As a Growing Houseplant
Many tropicals can be overwintered as houseplants. Large specimen palms, bananas and ficus can be brought indoors and enjoyed so long as two requirements are met – high amounts of light and added humidity. Provide plants with the brightest location possible. Locate plants in high humidity areas if good light is available or group plants together. Grouping naturally raises the humidity in the vicinity. Expect some leaf loss when they are brought indoors from their outdoor location.
Bulbs, Tubers and Corm
Many tropicals such as elephant ear, canna and caladium form bulbs, tubers or corms. When these plants die back, these underground structures can be dug and stored in a cool, dark place through the winter. The best time to dig the bulbs and tubers is after a light frost has killed the tops back. Trim the stems down to 4-6 inches and dig the plant up. Allow the tubers to dry slightly for a day or so before storing. Place the tubers in a crate or box with ventilation holes and bury the tubers in peat moss or wood shavings. Place the box in a cool (45-50 degree), dark area. Inspect the tubers regularly through the winter checking for rotting or excessive shrinkage. If tubers are drying out, add just a small amount of moisture to the peat. About 4-6 weeks before the last frost in the spring, pot the dormant tubers and place them in a warm, sunny area. This will give you a head start on having some tropical transplants for your garden.

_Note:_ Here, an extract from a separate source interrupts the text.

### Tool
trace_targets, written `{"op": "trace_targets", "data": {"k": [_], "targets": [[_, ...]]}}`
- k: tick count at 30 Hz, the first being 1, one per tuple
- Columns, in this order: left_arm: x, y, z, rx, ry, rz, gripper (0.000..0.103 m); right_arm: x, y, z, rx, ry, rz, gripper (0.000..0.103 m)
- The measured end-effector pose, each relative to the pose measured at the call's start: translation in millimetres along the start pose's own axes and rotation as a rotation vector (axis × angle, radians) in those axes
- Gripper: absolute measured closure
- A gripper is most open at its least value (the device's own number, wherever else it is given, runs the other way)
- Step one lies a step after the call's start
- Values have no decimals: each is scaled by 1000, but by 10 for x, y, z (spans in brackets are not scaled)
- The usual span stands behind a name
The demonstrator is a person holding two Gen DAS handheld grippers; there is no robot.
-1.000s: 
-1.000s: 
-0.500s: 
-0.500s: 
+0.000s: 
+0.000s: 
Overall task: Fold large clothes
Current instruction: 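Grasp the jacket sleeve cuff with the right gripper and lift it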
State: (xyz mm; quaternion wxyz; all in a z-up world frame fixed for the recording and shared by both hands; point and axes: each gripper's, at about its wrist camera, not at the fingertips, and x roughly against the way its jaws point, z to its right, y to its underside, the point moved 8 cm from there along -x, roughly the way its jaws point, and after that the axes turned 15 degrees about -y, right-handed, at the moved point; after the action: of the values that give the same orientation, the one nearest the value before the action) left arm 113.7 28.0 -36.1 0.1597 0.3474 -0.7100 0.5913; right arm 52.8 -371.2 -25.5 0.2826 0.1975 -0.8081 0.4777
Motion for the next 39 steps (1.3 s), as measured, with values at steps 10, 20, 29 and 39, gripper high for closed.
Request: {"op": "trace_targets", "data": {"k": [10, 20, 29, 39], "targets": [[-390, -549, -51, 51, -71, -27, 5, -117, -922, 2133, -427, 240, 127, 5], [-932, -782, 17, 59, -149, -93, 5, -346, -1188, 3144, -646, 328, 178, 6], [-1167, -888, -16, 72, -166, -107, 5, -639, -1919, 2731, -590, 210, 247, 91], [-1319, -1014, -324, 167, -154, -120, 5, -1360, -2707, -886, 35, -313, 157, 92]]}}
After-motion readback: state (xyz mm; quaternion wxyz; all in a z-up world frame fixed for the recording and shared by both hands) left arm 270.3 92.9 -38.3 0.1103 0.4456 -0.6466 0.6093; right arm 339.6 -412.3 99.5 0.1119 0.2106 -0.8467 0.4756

These are some of the easiest tropicals to overwinter. Overwintered bananas can become extremely large and even more exotic the following season. If the banana is container grown, cut the plant down to about 4-6 inches just before you bring it indoors. Store the container in a cool (45-50 degree), dark area. Keep the soil dry. In the spring, increase watering and a new shoot will push up from the center of the stem. Place outdoors after frost when temperatures start to warm.
If the banana was grown in the ground, dig it up before frost. Leave the soil around the roots and wrap the root ball in a plastic bag. Do not cut the plant back. Store the plant in a cool, dark location. The stem will dry down naturally. In the spring, cut the old stem off and replant after danger of frost is past.